The Derwent Walk Country Park is a mixture of woodlands, meadows, wetlands, riverside and reclaimed industrial sites all linked by the Derwent Walk.
The Derwent Walk is the track-bed of the old Derwent Valley Railway.
It is 11 miles (18 km) long and follows the Derwent Valley between Swalwell in the north and Consett in the south.
The Country Park between Swalwell and Rowlands Gill is owned by Gateshead Council. Between Rowlands Gill and Consett the Derwent Walk is owned by Durham County Council.
Thornley Woodlands Centre
Located on the A694 near Rowlands Gill.
Thornley Lane, Rowlands Gill NE39 1AU
Displays, information, toilets, parking and visitor help are available.
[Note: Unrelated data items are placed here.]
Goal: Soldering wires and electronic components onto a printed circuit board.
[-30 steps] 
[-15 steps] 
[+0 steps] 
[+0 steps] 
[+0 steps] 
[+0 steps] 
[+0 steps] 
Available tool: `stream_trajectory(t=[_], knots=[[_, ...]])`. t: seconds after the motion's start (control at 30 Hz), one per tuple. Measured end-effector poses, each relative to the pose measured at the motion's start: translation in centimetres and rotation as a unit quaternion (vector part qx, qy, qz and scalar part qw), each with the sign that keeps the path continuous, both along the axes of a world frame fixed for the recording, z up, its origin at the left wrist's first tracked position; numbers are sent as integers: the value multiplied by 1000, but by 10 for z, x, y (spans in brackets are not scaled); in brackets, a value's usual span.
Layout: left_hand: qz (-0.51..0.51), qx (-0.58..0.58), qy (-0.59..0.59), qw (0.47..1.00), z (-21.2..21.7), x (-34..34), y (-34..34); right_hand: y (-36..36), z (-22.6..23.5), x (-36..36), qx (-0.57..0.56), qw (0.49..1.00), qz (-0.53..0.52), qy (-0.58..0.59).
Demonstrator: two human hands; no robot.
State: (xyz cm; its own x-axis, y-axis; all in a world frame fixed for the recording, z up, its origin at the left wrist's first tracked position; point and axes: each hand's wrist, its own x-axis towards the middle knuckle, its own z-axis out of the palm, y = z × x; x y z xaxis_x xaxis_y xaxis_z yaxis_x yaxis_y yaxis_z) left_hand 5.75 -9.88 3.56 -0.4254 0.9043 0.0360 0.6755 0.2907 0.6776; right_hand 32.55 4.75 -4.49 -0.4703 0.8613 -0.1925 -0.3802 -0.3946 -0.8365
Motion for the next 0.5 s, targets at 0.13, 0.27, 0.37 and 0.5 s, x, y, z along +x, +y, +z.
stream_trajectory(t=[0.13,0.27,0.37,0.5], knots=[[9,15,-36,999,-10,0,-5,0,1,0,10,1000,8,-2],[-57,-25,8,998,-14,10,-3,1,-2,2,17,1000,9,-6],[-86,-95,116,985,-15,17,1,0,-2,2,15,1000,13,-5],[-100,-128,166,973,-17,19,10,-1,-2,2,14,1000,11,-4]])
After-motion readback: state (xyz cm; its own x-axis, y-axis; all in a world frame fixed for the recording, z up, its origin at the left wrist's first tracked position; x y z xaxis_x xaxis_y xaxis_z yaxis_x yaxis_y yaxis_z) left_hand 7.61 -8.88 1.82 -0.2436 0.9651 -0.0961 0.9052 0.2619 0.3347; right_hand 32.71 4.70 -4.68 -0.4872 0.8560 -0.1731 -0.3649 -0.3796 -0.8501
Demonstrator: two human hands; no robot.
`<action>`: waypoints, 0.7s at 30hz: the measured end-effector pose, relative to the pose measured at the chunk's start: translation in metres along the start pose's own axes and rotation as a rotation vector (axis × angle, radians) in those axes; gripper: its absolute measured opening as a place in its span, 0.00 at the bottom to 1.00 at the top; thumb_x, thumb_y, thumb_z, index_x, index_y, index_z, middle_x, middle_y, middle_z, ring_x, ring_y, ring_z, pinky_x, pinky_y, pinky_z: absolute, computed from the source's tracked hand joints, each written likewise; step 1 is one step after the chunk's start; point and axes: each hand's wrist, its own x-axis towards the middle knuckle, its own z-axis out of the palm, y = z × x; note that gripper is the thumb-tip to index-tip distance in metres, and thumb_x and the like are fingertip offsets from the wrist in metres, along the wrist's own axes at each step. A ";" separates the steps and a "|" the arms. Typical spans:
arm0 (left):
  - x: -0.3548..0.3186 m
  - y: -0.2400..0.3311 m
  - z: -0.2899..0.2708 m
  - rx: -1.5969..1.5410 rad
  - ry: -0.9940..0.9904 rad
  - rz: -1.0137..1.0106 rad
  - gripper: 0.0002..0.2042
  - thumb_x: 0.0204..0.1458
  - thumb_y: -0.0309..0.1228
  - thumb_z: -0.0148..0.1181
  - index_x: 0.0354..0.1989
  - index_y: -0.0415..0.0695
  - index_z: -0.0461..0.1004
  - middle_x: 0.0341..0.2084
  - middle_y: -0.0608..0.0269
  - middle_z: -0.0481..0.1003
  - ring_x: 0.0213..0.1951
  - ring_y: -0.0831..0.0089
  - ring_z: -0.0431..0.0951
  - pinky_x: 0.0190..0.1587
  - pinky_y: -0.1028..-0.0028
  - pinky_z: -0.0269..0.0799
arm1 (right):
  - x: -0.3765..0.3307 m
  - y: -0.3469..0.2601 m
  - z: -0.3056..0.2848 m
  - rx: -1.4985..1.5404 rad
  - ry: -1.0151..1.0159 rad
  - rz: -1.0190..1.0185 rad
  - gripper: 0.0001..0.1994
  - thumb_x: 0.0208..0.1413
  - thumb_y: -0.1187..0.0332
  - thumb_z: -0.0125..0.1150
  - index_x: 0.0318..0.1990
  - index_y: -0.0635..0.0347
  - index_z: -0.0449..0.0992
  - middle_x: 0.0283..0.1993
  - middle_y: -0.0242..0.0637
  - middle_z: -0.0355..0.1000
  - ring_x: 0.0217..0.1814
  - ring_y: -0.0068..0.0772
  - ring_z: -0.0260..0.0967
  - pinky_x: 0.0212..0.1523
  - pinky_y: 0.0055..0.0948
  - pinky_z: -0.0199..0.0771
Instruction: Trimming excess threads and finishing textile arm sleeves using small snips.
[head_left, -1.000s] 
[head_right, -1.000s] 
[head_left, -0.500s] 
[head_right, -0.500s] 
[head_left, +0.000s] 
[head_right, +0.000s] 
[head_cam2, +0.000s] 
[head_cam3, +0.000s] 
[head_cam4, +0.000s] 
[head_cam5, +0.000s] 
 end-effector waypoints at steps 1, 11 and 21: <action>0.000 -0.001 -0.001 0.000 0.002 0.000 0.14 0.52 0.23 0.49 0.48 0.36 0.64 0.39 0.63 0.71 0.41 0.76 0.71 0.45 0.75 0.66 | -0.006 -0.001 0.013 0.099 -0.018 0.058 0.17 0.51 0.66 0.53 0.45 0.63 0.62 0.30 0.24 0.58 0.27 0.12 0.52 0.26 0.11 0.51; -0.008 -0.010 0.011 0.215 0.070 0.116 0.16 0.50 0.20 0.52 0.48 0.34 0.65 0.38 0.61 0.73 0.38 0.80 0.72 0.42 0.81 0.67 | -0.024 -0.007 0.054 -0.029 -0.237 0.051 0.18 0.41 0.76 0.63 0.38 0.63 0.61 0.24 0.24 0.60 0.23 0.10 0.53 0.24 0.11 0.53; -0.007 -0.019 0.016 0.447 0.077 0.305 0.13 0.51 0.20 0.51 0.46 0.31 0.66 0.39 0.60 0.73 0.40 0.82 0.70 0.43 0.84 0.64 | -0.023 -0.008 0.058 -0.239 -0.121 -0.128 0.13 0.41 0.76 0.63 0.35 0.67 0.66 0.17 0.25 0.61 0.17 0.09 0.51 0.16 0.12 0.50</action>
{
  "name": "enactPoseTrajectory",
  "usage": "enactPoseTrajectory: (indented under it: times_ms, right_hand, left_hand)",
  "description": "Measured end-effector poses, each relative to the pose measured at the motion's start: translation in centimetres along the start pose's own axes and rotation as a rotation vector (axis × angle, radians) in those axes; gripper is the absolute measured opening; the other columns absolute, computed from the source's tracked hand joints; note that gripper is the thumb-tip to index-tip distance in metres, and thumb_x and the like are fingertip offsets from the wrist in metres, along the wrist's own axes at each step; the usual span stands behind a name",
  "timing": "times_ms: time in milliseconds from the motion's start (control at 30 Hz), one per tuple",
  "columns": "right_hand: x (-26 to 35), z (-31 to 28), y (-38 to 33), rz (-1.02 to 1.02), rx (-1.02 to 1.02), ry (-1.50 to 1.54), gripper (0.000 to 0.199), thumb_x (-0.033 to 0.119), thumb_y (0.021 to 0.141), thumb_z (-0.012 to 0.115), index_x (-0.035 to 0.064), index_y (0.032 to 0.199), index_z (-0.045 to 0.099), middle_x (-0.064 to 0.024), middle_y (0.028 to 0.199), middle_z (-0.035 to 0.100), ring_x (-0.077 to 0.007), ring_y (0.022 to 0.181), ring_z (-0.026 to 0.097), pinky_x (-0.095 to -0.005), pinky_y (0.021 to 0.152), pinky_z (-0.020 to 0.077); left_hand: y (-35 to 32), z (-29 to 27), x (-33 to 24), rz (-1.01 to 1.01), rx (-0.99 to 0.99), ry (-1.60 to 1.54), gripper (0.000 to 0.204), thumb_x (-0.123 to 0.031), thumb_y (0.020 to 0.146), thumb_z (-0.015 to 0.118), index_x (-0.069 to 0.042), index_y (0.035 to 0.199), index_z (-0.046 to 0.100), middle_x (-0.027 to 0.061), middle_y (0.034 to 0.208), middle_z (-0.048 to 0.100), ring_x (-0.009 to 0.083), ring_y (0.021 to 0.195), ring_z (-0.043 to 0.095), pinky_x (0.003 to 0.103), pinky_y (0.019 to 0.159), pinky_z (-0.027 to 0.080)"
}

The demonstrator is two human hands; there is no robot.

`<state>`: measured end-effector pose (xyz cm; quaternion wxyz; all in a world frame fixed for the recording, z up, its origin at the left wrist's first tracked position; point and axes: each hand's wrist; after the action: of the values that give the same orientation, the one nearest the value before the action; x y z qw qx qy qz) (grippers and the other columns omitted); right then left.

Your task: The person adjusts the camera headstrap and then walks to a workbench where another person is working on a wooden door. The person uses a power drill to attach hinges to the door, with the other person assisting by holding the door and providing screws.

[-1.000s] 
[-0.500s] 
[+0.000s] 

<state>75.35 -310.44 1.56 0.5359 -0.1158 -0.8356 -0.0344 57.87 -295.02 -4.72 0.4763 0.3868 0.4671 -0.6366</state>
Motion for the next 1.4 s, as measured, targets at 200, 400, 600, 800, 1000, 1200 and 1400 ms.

Cyclists and horse riders please note - there is pedestrian access only at Thornley Woodlands Centre
Open to the public and manned from:
10am – 2pm Monday to Friday
1pm – 4pm Saturday and Sunday.
Closed on Bank Holidays and between Christmas and New Year.
From Saturday 15th Feb 2014 the Cafe at Thornley Woodlands Centre will be open every day from 11am - 3pm.
Telephone: 01207 545212
Cafe at Thornley Wood
A new pop-up cafe is running out of Thornley Woodlands Visitor Centre.
Cafe opening Hours:
Opening hours for the Cafe during winter are:
Friday, Saturday and Sunday only
11.00am to 3.00pm
The cafe serves delicious, locally produced and seasonal food. Including healthy homemade soup, toasties, cakes, ice-creams and hot & cold drinks.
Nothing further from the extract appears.